Tom Kha Gai
Thai coconut soup with lemongrass, galangal, and mushrooms. Creamy, aromatic, and perfectly balanced sweet-sour-spicy.
Ingredients
- •300 g Chicken breast
- •2 cans Coconut milk
- •5 slices Galangal
- •2 stalks Lemongrass
- •4 pcs Kaffir lime leaves
- •1 cup Mushrooms
- •3 tbsp Fish sauce
- •2 tbsp Lime juice
- •3 pieces Thai chili
- •0.25 cup Cilantro
Instructions
- 1
Prepare all ingredients by measuring and organizing them before starting to cook. This is called mise en place.
💡 Professional chefs never start cooking without everything prepped and within reach.
- 2
Follow each cooking step carefully, maintaining proper heat levels as indicated in the recipe.
💡 Consistent heat control is what separates home cooking from restaurant quality.
- 3
Continue with the next phase of cooking, paying attention to texture, color, and aroma cues.
💡 Your senses are the best tools - trust what you see, smell, and hear.
- 4
Complete the final cooking stages, adjusting seasoning as needed with salt, pepper, and acid.

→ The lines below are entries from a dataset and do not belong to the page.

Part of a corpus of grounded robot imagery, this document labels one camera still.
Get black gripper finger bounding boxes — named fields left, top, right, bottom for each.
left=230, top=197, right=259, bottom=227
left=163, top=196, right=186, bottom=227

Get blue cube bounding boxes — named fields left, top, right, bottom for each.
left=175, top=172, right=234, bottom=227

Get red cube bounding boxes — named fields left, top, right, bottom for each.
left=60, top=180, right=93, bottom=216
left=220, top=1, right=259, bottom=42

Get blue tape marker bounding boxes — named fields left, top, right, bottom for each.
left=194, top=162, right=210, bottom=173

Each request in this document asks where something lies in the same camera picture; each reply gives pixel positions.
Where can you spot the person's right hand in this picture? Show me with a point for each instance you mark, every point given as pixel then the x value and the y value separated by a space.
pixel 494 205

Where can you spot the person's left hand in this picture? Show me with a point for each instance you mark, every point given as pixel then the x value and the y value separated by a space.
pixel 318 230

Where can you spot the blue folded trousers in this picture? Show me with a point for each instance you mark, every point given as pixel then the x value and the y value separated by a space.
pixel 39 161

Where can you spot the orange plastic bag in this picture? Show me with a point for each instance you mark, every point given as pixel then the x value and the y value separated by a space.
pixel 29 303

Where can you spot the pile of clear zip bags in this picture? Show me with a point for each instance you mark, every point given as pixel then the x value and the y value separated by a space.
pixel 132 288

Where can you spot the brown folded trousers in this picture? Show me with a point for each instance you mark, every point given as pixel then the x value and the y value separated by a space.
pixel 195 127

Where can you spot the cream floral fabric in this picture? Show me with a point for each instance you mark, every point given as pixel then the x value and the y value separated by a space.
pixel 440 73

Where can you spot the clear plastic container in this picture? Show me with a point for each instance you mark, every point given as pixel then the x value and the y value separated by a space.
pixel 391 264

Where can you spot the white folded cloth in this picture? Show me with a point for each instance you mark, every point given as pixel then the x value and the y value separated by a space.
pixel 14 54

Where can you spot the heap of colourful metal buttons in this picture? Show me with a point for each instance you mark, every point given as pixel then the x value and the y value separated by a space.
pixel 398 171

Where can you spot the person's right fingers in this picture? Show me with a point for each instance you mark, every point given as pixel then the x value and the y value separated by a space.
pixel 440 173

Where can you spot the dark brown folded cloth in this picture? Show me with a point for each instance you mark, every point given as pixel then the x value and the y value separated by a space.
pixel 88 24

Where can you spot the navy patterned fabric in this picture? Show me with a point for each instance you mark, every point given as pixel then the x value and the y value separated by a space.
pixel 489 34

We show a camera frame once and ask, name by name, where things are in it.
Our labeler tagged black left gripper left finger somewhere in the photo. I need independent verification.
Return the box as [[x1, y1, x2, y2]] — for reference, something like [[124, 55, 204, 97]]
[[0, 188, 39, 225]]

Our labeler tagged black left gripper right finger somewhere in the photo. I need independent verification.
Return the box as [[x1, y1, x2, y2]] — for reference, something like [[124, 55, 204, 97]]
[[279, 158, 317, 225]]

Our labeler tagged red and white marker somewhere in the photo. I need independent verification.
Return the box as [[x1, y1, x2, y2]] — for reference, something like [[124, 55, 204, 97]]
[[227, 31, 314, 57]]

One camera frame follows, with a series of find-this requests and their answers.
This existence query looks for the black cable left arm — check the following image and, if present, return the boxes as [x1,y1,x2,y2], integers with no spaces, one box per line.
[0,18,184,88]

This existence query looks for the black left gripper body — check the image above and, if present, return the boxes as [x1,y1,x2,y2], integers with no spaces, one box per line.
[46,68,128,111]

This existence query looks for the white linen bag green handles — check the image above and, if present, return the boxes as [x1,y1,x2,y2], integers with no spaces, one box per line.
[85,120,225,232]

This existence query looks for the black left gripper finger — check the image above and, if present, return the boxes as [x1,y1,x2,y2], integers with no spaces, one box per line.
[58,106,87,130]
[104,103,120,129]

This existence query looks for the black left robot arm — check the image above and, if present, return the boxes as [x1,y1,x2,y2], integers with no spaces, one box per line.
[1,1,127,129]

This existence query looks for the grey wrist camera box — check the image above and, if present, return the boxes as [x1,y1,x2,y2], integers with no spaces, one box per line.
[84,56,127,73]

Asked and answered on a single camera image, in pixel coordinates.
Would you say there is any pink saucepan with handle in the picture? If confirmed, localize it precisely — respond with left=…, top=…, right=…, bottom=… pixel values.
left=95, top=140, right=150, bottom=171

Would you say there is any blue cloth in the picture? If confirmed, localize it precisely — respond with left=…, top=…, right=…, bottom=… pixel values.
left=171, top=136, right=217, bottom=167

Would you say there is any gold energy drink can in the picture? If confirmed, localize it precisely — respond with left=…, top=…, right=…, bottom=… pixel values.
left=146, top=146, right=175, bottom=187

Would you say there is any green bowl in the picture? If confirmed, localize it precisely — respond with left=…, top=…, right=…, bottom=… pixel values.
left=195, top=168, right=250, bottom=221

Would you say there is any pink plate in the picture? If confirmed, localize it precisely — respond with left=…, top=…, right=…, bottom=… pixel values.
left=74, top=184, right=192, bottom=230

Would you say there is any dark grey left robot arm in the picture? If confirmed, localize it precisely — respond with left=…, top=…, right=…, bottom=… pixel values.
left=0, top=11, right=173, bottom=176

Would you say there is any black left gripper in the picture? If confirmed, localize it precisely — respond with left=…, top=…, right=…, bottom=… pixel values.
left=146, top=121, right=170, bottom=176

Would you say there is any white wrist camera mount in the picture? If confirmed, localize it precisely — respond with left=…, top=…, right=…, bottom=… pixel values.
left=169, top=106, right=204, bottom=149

💡 Taste as you go and adjust accordingly - this is where dishes come together.
- 5
Allow the dish to rest if applicable, then plate attractively for serving.
💡 Presentation matters - it elevates home cooking to restaurant quality.
- 6
Serve immediately while hot, or cool and store properly for later enjoyment.
💡 Timing is everything - most dishes are best served immediately.